On 2003-03-19 there will be several half-day tutorials organized jointly by the R Core Development Team, the R Foundation for Statistical Computing and the Austrian Association for Statistical Computing (AASC):


An Introduction to BioConductor
Writing R Extensions


Exploring Genomic Data using R and BioConductor
R Graphics

Fees for each tutorial are EUR 50 (academic), EUR 250 (non-academic) and EUR 25 (students).

Participants are encouraged to check this webpage before the course begins and download the files, images and further material here.
If possible having a laptop with the released version of R (1.6.2) and the released version of Bioconductor (1.1) (for the Bioconductor tutorials) will be helpful.

An Introduction to Bioconductor

presented by Robert Gentleman

A brief introduction to genome science, microarray technology, what you are measuring and why.
Using R and Bioconductor packages.
What packages are there and what they do.
Finding documentation, using vignettes





Exploring Genomic Data Using Bioconductor

presented by Robert Gentleman

In this 1/2 day tutorial we will assume a working knowledge of the bioconductor packages listed above.

We will consider how to write extensions to these packages. Look at more advanced plotting methods and interactions.

Application of machine learning methods to genomic data. Topics will include knn, randomForests, edd.

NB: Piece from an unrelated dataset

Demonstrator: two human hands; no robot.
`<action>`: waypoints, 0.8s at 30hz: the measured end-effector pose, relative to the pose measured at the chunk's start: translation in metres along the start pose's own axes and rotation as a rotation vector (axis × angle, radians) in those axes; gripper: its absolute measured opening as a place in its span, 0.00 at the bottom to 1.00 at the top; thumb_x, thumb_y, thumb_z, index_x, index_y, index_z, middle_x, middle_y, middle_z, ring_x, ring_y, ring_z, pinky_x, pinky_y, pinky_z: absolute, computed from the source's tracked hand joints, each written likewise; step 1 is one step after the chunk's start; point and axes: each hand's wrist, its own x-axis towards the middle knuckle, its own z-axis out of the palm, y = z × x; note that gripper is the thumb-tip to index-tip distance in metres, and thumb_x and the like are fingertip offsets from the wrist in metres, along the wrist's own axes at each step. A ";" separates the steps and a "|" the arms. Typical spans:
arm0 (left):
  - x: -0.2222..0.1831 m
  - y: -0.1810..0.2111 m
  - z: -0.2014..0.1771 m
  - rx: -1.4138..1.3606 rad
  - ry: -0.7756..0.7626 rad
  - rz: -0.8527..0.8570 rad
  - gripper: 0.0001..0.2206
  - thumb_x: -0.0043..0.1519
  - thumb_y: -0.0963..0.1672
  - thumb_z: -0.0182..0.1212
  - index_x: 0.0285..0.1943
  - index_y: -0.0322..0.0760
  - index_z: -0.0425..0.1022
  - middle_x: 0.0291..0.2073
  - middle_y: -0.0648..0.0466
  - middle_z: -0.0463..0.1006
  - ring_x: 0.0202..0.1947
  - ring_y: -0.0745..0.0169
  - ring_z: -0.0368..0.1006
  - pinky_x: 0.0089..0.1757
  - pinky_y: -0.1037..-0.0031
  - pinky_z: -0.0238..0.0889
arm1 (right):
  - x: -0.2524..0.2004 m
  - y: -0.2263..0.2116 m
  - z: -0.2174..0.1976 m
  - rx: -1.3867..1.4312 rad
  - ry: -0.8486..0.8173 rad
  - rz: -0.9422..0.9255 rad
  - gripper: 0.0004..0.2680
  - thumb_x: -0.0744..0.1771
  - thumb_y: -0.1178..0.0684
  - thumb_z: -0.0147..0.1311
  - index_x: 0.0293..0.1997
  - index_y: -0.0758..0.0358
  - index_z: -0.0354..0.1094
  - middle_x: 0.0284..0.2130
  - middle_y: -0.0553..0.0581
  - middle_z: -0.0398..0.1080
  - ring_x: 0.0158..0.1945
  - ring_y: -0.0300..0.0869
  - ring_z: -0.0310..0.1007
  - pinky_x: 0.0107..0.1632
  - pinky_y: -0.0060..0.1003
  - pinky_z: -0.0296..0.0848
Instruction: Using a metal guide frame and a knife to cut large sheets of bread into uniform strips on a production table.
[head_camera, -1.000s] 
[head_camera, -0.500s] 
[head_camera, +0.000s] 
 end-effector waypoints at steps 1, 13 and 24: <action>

Applications of graphs and graph theory (not graphics!) to various computational problems.

Writing R Extensions

presented by Thomas Lumley and Douglas Bates

The tutorial will cover the techniques of extending the R statistical computing environment by creating packages of your own R functions, data sets, classes and methods and by incorporating compiled code written in C, C++ or Fortran. We will emphasize the R packaging system that provides convenient tools for development of R extensions. These extensions can be as simple as a private or in-house collection of data sets or they can be much, much more complex.

We will cover the newly-available "S4" classes and methods from the methods package (as described in John Chambers' book "Programming with Data", Springer, 1998) and the .Call interface to C code from R.

Basic documentation (in the Rd format) of all functions, methods, and data sets sets in the package should be included with the package. We will describe how to generate and edit such documentation. We will also describe more sophisticated documentation in the form of "vignettes" that blend R code and its documentation using Sweave.

For Windows users: Windows users should ensure that they have ActivePerl installed. Also, Windows users should be careful to select the option to install tools for making packages when they install R. This option is not selected by default.

R Graphics

presented by PaulMurrell

This course is designed to teach intermediate-level R users how to create customised statistical graphics (plots). We will cover the following topics:

  1. Arranging multiple graphics
  2. Defining coordinate systems
  3. Controlling the appearance of graphics (colour, etc)
  4. Graphics which are not plots (e.g., legends)

There will be a focus on using the new graphics system for R (provided by the add-on package grid).

Attendees should be comfortable with writing their own R functions. A familiarity with the fundamentals of the base graphics system is not required in order to be able to understand the new graphics system.

The course will consist of two parts:

  1. A brief review of the fundamentals of R's base graphics system. We will look at the following R functions:
    plot.new(), plot.window(), par(), layout(), axis(), lines(), points(), text()
  2. An introduction to R's new graphics system (the add-on package grid). We will look at the following R functions:
    viewport(), push.viewport(), pop.viewport(), grid.layout(), unit(), gpar(), grid.xaxis(), grid.yaxis(), grid.lines(), grid.points(), grid.text().